*PROBLEM TO SOLVE*. Without the pictures, output all of the data exactly.

*** Opening RECORDED DATA ***

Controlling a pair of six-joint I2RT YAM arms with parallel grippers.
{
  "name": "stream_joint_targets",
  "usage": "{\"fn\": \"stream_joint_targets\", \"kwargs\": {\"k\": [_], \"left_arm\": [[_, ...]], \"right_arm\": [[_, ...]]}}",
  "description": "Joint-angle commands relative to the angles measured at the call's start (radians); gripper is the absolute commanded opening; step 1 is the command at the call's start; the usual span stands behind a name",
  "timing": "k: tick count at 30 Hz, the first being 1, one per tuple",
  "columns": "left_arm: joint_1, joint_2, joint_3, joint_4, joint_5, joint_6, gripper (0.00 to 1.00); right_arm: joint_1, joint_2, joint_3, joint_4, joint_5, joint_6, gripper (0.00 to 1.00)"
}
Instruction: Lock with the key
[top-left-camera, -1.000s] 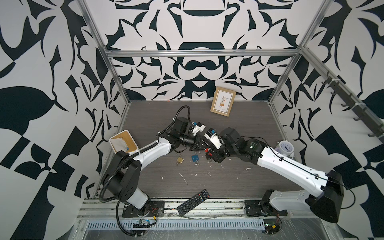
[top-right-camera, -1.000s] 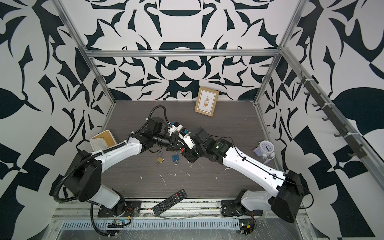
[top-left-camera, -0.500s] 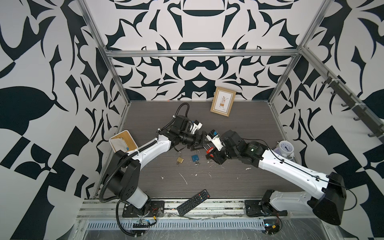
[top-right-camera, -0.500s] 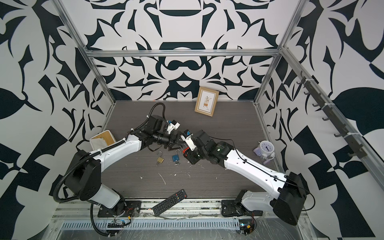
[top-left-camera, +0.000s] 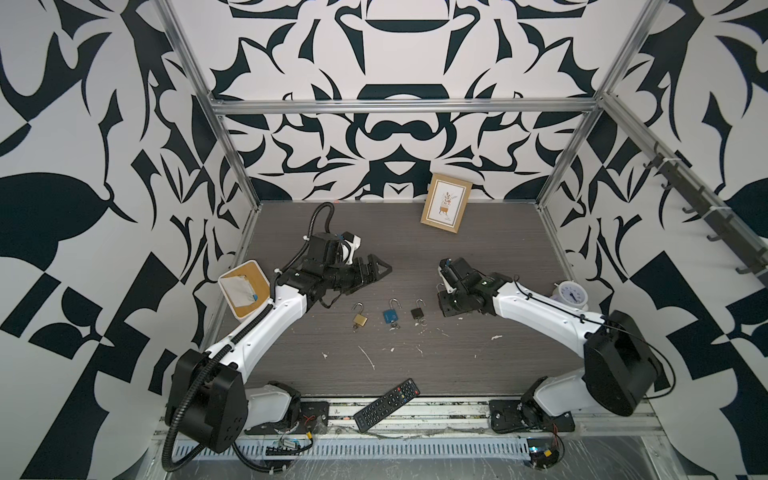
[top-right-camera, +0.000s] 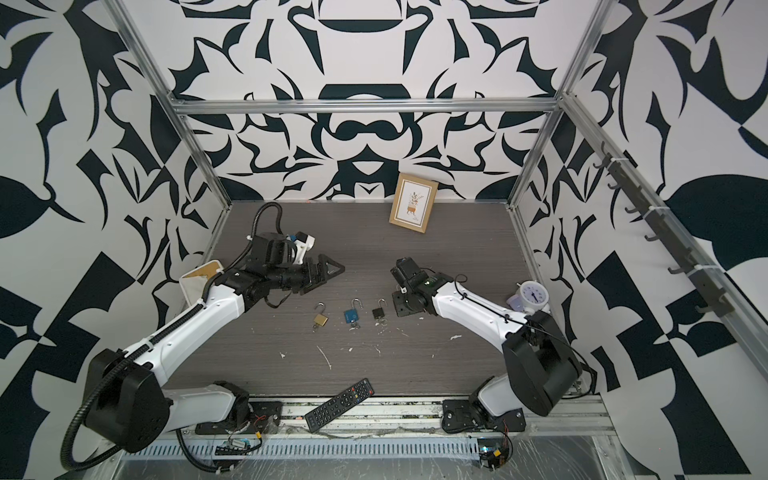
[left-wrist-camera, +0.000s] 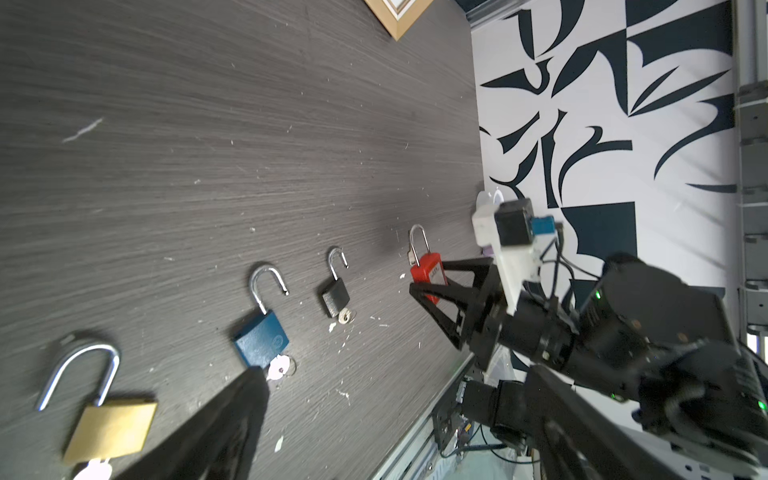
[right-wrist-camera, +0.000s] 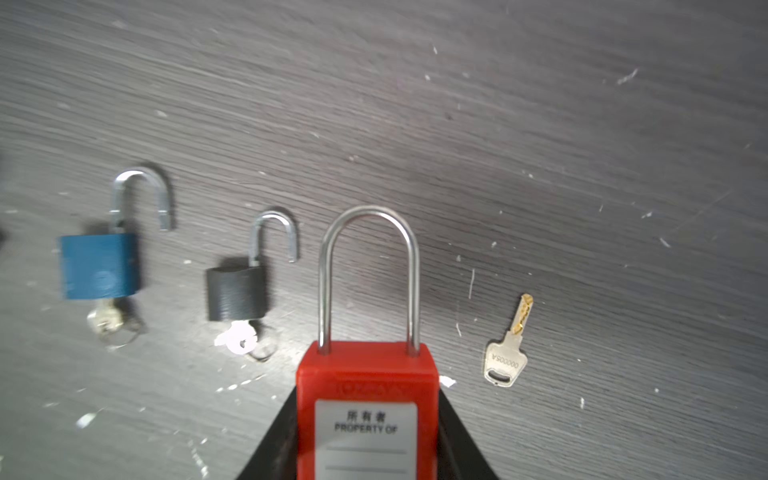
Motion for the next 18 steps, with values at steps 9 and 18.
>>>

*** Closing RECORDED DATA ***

*RESULT FOR THIS TASK*.
Controlling a pair of six-joint I2RT YAM arms with parallel grippers.
{
  "name": "stream_joint_targets",
  "usage": "{\"fn\": \"stream_joint_targets\", \"kwargs\": {\"k\": [_], \"left_arm\": [[_, ...]], \"right_arm\": [[_, ...]]}}",
  "description": "Joint-angle commands relative to the angles measured at the call's start (radians); gripper is the absolute commanded opening; step 1 is the command at the call's start; the usual span stands behind a name",
  "timing": "k: tick count at 30 Hz, the first being 1, one per tuple",
  "columns": "left_arm: joint_1, joint_2, joint_3, joint_4, joint_5, joint_6, gripper (0.00 to 1.00); right_arm: joint_1, joint_2, joint_3, joint_4, joint_5, joint_6, gripper (0.00 to 1.00)"
}
Instruction: Lock with the key
[top-left-camera, -1.000s] 
[top-right-camera, -1.000s] 
[top-left-camera, -0.500s] 
[top-right-camera, -0.500s] 
[top-left-camera, +0.000s] 
[top-right-camera, +0.000s] 
[left-wrist-camera, +0.000s] 
[right-wrist-camera, +0.000s] 
Motion for the next 18 steps, with values at steps 9 and 18.
>>>

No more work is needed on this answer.